*Extracted data*:
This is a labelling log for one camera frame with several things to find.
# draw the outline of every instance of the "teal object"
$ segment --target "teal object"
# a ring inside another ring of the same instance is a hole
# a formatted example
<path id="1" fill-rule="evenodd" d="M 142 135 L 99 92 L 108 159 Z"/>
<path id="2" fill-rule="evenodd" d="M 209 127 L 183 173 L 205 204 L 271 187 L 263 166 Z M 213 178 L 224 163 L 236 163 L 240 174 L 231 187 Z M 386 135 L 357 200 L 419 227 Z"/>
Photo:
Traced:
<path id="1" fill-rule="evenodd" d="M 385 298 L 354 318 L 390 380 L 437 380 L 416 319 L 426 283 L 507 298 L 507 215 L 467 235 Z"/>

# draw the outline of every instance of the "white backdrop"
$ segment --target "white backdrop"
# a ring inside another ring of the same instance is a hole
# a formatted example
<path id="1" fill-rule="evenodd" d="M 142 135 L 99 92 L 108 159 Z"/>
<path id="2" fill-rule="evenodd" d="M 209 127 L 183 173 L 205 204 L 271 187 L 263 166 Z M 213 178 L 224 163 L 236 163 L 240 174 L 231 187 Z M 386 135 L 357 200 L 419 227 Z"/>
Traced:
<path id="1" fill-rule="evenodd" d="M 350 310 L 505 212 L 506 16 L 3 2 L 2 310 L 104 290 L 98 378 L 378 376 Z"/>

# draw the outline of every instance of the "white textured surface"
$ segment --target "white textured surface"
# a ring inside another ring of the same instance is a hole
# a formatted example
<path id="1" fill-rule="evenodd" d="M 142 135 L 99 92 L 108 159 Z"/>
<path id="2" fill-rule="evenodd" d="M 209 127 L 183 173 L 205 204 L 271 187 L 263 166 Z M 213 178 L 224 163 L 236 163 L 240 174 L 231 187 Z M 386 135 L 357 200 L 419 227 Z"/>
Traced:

*Task goal*: A single number is the answer here: how many lines of the material contain the string "teal"?

*Output for this exercise*: 2